Saturday, October 31, 2009

Gold Continues to Outperform Stocks and Bonds

As suggested here earlier this month, the volatility index VIX was indeed at a turning point as suggested by a chart with a positive "second derivative" (slowing rate of descent), soaring on limited news during the week to levels of much earlier this year, when the stock averages were much lower. I have reviewed prior post-recession periods (assuming the "banana" has ended) where the VIX has turned up suddenly. The best info I can find is that it has been unwise to buy the dips on the theory that the bottoming process in the VIX will be orderly. Certainly, nimble traders will look at short-term "oversold" numbers and step in to buy the steep drops such as we saw Friday. If over coming weeks truly awful news appears, I'd be careful.
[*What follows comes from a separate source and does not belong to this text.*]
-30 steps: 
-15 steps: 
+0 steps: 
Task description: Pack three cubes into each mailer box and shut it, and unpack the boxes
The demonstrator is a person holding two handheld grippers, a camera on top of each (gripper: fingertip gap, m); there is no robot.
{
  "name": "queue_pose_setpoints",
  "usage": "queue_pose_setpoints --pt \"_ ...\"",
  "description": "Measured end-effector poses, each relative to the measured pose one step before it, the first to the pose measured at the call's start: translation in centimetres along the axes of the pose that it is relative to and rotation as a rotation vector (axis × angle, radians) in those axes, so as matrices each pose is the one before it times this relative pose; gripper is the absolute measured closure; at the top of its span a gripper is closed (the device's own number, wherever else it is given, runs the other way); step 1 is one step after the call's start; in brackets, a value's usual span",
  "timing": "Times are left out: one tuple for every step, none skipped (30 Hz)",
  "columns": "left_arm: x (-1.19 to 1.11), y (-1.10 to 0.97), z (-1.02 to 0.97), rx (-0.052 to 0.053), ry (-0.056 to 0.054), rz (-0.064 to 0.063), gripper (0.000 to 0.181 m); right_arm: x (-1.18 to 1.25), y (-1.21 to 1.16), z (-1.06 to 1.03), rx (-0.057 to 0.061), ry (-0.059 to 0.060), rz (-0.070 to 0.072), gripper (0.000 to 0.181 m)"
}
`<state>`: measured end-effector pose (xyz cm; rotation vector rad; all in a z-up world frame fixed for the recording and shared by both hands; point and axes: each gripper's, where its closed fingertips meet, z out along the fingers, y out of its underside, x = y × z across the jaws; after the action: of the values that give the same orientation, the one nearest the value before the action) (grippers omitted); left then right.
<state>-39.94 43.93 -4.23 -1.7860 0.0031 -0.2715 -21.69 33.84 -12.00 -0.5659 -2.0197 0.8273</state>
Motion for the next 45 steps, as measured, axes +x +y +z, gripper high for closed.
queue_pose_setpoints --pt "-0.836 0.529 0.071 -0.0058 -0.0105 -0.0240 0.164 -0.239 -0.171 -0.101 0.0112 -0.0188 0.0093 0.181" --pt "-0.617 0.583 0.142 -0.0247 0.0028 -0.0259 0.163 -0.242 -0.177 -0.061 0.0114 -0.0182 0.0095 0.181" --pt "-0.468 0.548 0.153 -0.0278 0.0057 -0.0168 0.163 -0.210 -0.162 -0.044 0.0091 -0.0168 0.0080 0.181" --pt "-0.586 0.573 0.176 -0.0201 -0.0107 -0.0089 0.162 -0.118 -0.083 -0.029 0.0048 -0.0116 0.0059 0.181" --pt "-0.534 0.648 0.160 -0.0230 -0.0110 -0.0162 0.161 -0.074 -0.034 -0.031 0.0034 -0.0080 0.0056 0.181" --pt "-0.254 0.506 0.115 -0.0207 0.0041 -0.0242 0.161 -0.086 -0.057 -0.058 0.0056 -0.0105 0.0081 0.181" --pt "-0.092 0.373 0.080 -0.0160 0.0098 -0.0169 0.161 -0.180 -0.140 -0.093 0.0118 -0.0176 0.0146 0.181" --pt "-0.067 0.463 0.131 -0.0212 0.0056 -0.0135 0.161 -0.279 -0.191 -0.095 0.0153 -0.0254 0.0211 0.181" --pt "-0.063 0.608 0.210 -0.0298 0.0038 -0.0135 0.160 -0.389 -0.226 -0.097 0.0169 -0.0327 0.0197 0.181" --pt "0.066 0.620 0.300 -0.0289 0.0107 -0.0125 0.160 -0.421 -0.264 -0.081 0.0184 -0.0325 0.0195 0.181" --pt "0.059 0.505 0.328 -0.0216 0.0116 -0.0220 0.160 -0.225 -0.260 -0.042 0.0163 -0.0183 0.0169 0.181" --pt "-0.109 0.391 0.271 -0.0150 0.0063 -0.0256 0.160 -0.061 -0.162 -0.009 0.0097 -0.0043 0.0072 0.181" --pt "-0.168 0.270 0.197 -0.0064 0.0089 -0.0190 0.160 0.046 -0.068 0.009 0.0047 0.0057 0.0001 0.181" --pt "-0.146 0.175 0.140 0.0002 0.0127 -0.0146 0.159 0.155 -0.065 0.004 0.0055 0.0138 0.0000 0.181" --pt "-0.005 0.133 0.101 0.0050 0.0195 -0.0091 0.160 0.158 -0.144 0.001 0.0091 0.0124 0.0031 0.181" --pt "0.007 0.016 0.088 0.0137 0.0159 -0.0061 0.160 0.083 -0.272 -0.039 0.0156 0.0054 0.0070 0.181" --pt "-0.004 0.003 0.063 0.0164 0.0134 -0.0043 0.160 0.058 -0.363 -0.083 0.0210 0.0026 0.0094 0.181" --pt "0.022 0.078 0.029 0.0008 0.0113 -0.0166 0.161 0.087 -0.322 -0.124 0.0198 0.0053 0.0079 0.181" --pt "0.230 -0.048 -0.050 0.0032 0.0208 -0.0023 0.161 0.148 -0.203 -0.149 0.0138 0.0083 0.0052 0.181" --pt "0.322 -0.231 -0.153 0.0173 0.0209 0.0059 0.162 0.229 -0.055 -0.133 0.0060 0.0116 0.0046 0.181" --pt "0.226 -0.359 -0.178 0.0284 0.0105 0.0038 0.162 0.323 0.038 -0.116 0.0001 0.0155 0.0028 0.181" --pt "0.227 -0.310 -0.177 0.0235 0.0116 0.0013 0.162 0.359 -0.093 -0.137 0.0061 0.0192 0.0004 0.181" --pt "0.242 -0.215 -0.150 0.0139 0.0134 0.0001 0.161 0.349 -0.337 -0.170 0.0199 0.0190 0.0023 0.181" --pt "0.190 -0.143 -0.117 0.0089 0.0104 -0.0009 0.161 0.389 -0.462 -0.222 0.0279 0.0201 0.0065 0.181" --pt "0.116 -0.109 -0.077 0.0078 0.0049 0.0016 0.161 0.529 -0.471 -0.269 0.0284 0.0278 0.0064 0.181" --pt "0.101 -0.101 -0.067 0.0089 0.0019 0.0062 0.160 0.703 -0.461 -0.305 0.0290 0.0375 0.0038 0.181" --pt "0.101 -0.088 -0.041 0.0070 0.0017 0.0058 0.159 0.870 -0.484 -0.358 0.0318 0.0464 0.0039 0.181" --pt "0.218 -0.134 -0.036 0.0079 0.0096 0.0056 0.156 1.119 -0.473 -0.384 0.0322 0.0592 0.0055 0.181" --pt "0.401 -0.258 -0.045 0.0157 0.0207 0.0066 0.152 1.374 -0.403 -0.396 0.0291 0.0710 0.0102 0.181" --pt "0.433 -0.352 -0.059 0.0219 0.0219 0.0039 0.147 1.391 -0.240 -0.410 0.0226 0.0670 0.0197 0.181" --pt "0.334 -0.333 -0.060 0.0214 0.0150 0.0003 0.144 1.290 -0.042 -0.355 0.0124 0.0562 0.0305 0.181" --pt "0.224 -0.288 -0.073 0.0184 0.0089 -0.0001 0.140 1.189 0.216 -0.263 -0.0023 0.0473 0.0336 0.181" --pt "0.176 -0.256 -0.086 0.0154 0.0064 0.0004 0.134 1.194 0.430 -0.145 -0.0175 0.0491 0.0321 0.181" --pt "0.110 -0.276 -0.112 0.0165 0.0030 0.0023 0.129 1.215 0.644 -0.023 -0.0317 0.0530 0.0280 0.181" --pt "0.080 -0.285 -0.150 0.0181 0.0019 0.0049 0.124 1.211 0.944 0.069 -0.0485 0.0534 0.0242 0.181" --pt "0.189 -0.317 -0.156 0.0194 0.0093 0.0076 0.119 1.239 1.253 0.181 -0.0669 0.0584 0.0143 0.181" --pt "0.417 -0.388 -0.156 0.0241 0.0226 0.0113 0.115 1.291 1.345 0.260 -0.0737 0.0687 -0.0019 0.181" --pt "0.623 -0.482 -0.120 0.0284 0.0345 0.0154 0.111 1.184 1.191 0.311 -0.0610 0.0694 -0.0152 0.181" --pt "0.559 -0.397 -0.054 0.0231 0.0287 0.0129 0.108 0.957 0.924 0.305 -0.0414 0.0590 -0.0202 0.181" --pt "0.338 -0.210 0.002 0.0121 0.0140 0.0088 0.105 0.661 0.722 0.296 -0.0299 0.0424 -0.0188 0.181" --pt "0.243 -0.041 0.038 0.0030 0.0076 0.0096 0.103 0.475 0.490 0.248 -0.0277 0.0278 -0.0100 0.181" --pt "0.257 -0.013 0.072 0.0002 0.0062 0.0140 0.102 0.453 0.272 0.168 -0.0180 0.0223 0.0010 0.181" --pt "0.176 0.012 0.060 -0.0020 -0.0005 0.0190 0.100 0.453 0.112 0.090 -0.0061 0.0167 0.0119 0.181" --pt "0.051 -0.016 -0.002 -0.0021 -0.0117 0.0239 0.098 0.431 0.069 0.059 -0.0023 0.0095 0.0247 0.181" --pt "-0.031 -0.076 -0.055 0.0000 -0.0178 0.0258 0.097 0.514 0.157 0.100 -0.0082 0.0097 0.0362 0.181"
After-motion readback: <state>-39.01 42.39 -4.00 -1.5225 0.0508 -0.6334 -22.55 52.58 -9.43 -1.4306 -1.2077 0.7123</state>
If the news is merely disappointing, such as occurred in 2003 with some weakish establishment employment numbers, while stocks succumb to profit-taking, that would be a different matter.

Meanwhile, the DoctoRx approach is to be out of almost all common stocks except those that are income plays or ETFs in precious metals. This decision occurred last week when the VIX started confirming the pattern described 2 weeks ago.

The gold chart is orderly and structurally is much stronger than the stock averages. Gold has begun to go mainstream, but for now the articles I have seen are as much about sellers as about buyers. If there is a sell-off of more major proportions in the stock market, the prior pattern during th bear market is for gold to fall only when there is panic selling/liquidation. The all-gold ETF GTU has a strong chart that is just now breaking out. It trades at a lower premium to net asset value than the much better-known CEF (Central Fund of Canada). CEF is basically Silver Bullion Trust, which trades near NAV, plus GTU in a certain ratio. In other words, there is no speculation in a physically-backed gold ETF located in Canada. If and when gold embarks on a wild bull market, rest assured that GTU will trade well over NAV, and CEF will trade more than its current 9% or so over NAV.

Meanwhile, Gallup.com's hiring/not hiring numbers have shown a minimal bump up lately, but today fell back to zero -- workers seeing the same number of firms that are hiring vs. those that are laying off. Of course, it is possible that layoffs per "not hiring" firms is smaller and hires per "hiring" firms is greater than before. However, the current 1:1 ratio is horrible.

Historically, major surges off an oversold bear market-recession bottom such as has occurred this year pause and trend down for some months. In 1975, the downturn was sharp and severe, but the rally into 1976 was to new nominal highs in the stock averages, but inflation was so high that the inflation-adjusted Dow did not come close to its 1965 high; and, 1977-8 were very poor ones even for nominal stock prices.

So far, nothing has occurred to change the central case that expectations are low, which is somewhat bullish, but asset bulls have gotten too jiggy too soon. Again, historical precedent suggests a strong possibility of all sorts of whipsawing and trend reversals. The failure of stocks with improving fundamentals, reasonable valuations, good dividend yields and the like to make any progress suggests that stocks continue in a secular bear market. Long-term holdings should provide dividends and be financially very strong. Under those circumstances, returns better than Treasuries appear likely, but that may not be apparent for many years.

There are no easy places to hide. GTU and SIVR may be amongst the safest.